Jul 7, 2020

Editorial: Quo vadis, Palawan tourism

Mayor Lucilo Bayron exuded a positive outlook even as he admitted that city tourism is down on its knees and “zero”, referring to arrivals and income receipts. He predicted it will take at least two to three years for this sector to bounce back in a post-pandemic scenario.

An online forum on Palawan’s tourism future was held this week attended by key industry leaders and political figures. One takeaway from this forum was the fair observation that the sector, which is one of the worst-hit segment of the economy, will also be one of the last to recover if and when the pandemic blows away.

Mayor Lucilo Bayron exuded a positive outlook even as he admitted that city tourism is down on its knees and “zero”, referring to arrivals and income receipts. He predicted it will take at least two to three years for this sector to bounce back in a post-pandemic scenario.

Mayor Bayron announced that the city government is picking up the pieces where they left them following the lockdowns, by resuming activity on several tourism related turnkey infrastructure projects. Some of these are the improvement of the wharf facility in the Underground River, the city’s main tourism draw, and the development of new tourism attractions such as the Balayong Tree farm.

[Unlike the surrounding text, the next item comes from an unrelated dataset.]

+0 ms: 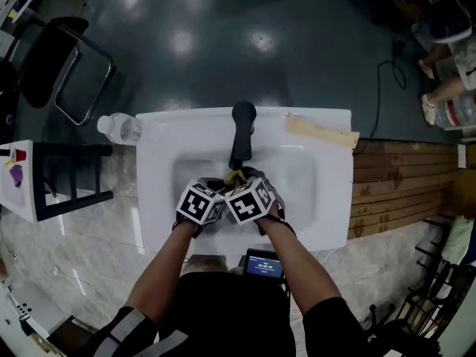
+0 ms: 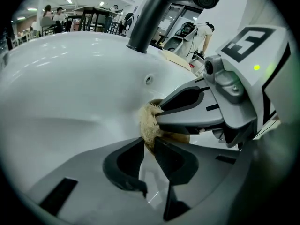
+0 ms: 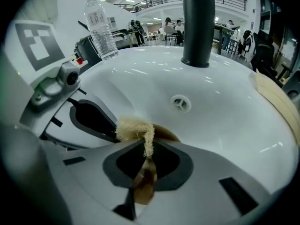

Touching on the same topic earlier, Governor Jose Alvarez raised a scenario of an entirely new investment atmosphere in Palawan tourism, with the big players taking over the key role. “There will be a lot of changes in the commercial, political, demographics and they way people behave,” Alvarez said.

Last year when the pandemic wasn’t a factor in tourism development planning, Palawan was in a take off mode. The National Tourism Development Plan (NTDP) had identified the province as a flagship area for the development of key infrastructure projects that will boost tourism investments, particularly for the northern Palawan hubs of El Nido and Coron.

Multilateral financing institutions such as the Asian Development Bank (ADB) was eyeing a Department of Tourism-led infrastructure program that will provide financing for urban infrastructure projects such as solid waste management systems, including strengthening the capacity of local tourism stakeholders.

Puerto Princesa City was coming off to a 25 percent increase in arrivals from the previous year’s figures and was projecting close to 2 million foreign arrivals from countries such as South Korea, China, US and UK, countries that had been severely hit by COVID-19.

Following an investment forum held in Manila in 2019, the city government proudly announced they had received investment commitments totaling P27.5B from some of the big players in the industry including SM Development Corporation and Green Asian Unlimited and Development Corporation. Both reportedly committed P10 billion each in the next five years.

All this will have to reconfigure in the starting line once the health crisis is over and travel becomes once more a key factor in tourism growth. But even two years of zero growth, as conservative projected, could mean the end for the industry and its current stakeholders as we know it.

The best scenario in a post-pandemic world for Palawan is the rebooting of its tourism economy. The main challenge for current tourism stakeholders is how to survive the crisis during the interregnum. Should the small sell out to the big, and move on to more pragmatic pursuits such as production and agriculture as Governor Alvarez suggested? Should the government develop an economic survival package that will bridge the local industry through the end of the health crisis?

Identifying these solutions for survival is present task for Palawan’s tourism sector, including the ordinary lives that depends on it.